◆ Given records
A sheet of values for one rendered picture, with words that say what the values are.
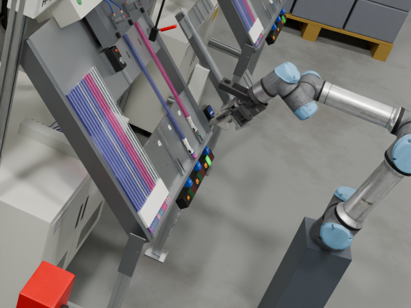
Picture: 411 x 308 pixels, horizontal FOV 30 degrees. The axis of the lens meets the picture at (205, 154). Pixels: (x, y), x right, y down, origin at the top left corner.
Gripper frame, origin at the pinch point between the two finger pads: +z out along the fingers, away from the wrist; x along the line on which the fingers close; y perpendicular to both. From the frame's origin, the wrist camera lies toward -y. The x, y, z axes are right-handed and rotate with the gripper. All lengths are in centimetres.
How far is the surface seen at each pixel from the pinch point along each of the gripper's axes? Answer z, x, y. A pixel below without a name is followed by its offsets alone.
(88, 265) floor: 92, 0, 21
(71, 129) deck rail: 8, -49, -33
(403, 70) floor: 35, 303, 124
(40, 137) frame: 49, -15, -34
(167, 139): 13.6, -8.3, -5.1
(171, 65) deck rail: 8.9, 18.9, -20.8
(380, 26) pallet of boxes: 27, 301, 86
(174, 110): 12.5, 5.4, -9.2
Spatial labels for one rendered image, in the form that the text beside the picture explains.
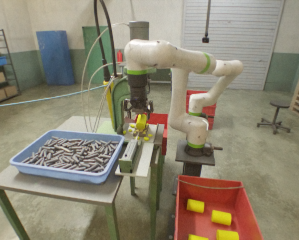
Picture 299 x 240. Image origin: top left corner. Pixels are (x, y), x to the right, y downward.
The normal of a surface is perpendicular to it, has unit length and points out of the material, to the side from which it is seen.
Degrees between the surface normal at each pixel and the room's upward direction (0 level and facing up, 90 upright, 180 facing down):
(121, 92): 90
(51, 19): 90
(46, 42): 90
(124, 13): 90
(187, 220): 0
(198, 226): 0
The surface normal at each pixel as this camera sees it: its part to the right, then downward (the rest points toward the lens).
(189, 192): -0.17, 0.42
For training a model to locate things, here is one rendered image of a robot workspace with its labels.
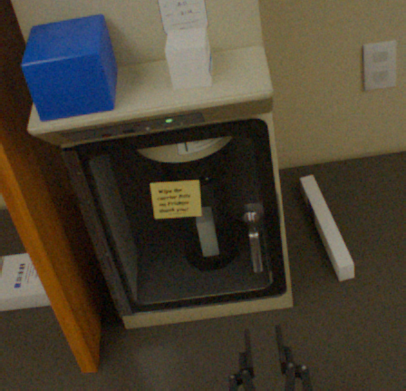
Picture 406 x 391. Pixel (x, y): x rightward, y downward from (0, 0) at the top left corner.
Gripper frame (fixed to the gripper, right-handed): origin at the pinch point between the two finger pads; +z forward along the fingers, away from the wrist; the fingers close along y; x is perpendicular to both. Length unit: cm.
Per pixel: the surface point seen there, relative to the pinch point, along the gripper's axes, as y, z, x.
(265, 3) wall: -9, 67, -21
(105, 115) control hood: 16.5, 12.3, -36.2
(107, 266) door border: 24.7, 22.7, 1.7
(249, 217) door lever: -0.4, 21.9, -6.4
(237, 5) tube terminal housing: -2.2, 23.3, -43.3
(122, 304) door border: 24.1, 22.8, 12.1
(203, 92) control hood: 3.8, 13.7, -36.7
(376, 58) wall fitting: -32, 66, -5
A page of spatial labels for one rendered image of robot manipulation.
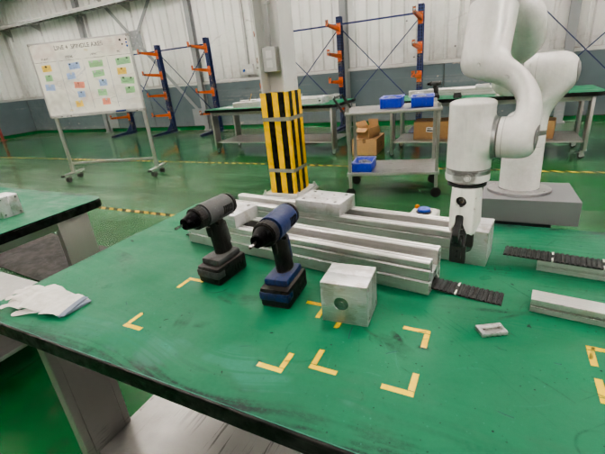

◆ Exercise objective
Retype only the lines from the line with "(51, 19): 90" through the last line of the data. Keep both ends and skip the pictures.

◆ Finished task
(51, 19): 90
(46, 42): 90
(124, 13): 90
(187, 220): 0
(198, 226): 0
The surface normal at each pixel as this camera sees it: its part to the right, then downward (the rest points toward the lens).
(189, 192): -0.17, 0.42
For training a model to locate things, here is one rendered image of a robot workspace with its labels.
Picture 406 x 391. Pixel (x, y): x rightward, y downward from (0, 0) at the top left corner.
Gripper frame (fixed to the gripper, right-handed): origin at the pinch point between the two finger pads; +z forward along the fingers, away from the wrist; the fingers close along y; x is perpendicular to both. Length unit: cm.
Per pixel: the surface point seen there, relative to the pinch point, along the gripper's axes, as y, z, x.
(265, 3) wall: -9, 67, -21
(105, 115) control hood: 16.5, 12.3, -36.2
(107, 266) door border: 24.7, 22.7, 1.7
(249, 217) door lever: -0.4, 21.9, -6.4
(237, 5) tube terminal housing: -2.2, 23.3, -43.3
(122, 304) door border: 24.1, 22.8, 12.1
(203, 92) control hood: 3.8, 13.7, -36.7
(376, 58) wall fitting: -32, 66, -5
A page of spatial labels for one rendered image of robot manipulation.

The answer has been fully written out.